● Source data:
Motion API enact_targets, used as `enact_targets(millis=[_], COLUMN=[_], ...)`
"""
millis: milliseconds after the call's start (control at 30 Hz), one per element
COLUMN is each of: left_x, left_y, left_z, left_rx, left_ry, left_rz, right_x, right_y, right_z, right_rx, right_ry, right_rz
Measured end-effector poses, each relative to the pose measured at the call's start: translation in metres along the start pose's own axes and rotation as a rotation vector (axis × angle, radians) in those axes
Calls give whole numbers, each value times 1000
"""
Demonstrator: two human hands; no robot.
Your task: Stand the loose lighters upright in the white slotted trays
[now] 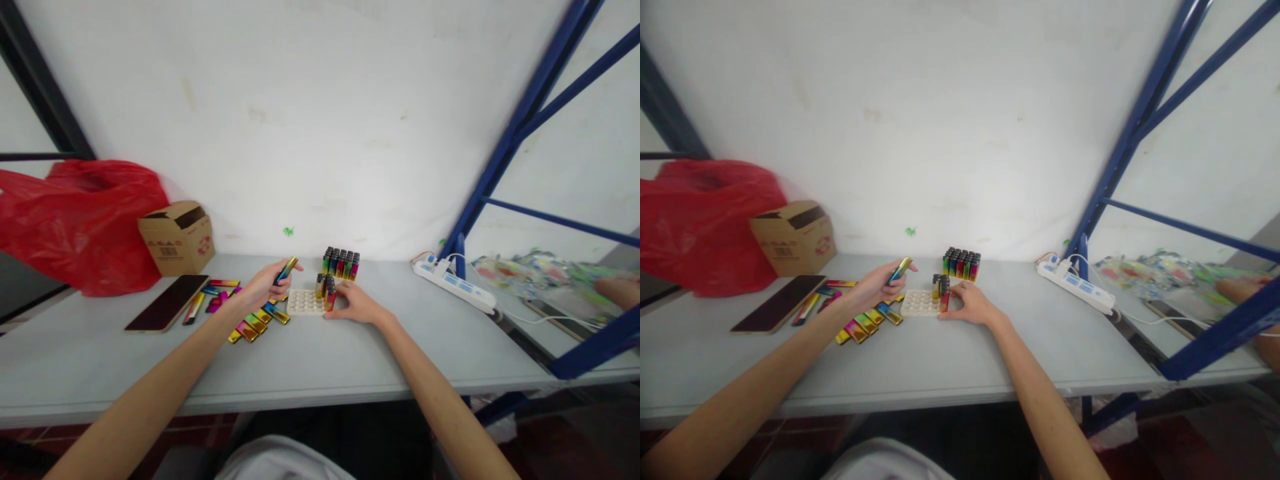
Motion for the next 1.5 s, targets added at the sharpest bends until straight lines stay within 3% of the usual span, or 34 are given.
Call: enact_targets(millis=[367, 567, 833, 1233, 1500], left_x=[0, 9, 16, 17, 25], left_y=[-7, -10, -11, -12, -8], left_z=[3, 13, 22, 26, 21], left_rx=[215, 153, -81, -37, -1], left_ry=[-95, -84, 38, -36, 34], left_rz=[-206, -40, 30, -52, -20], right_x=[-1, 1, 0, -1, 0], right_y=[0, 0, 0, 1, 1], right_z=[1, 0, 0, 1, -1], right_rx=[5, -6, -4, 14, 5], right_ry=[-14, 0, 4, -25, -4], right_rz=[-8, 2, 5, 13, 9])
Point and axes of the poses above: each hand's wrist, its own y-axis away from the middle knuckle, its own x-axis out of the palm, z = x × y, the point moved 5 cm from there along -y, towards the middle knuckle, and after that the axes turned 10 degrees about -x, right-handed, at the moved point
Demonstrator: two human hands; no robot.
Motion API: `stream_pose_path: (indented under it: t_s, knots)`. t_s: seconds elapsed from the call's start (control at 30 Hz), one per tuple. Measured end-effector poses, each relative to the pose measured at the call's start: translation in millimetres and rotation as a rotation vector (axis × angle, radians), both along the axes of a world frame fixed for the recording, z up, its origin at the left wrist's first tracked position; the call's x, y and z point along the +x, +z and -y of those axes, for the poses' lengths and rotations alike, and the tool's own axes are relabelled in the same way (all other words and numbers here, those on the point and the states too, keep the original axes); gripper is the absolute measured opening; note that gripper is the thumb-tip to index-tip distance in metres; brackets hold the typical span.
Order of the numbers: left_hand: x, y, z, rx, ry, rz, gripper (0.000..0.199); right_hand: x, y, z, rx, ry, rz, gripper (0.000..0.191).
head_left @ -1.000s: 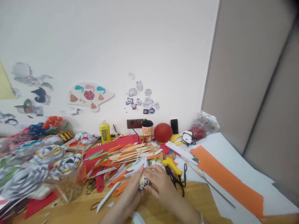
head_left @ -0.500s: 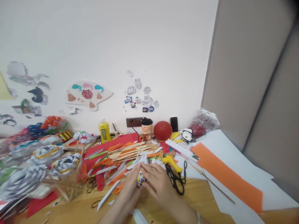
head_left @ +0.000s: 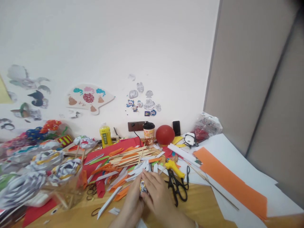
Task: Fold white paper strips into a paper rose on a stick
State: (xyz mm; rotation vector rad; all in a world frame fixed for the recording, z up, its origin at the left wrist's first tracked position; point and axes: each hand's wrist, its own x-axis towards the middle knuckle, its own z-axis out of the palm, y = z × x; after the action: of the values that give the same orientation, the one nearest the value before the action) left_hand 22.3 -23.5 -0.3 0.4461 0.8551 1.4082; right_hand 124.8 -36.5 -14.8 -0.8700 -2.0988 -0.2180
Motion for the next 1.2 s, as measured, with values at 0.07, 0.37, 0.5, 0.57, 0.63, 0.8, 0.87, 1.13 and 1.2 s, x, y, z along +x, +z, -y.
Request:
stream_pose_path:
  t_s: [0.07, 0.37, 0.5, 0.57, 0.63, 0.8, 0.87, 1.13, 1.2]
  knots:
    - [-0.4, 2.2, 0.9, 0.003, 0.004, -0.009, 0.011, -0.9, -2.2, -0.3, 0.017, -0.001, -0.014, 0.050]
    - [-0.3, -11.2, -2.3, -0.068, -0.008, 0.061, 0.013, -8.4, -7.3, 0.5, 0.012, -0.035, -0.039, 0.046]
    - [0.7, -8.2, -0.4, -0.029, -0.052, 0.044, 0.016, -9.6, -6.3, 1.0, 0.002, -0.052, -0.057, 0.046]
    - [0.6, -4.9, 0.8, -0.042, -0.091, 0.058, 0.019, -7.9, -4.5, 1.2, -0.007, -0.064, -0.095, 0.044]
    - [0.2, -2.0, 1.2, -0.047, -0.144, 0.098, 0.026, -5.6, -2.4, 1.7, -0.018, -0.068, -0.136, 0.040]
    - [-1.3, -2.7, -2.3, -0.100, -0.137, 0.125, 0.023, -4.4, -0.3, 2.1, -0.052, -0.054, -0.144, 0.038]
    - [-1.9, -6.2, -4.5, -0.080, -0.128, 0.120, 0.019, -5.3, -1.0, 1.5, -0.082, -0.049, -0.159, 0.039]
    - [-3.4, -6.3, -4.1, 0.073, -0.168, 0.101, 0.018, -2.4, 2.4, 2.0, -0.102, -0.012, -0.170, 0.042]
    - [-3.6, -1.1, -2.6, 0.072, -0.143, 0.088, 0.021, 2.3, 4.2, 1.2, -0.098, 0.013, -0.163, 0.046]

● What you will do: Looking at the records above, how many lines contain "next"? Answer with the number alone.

● Finished task: 2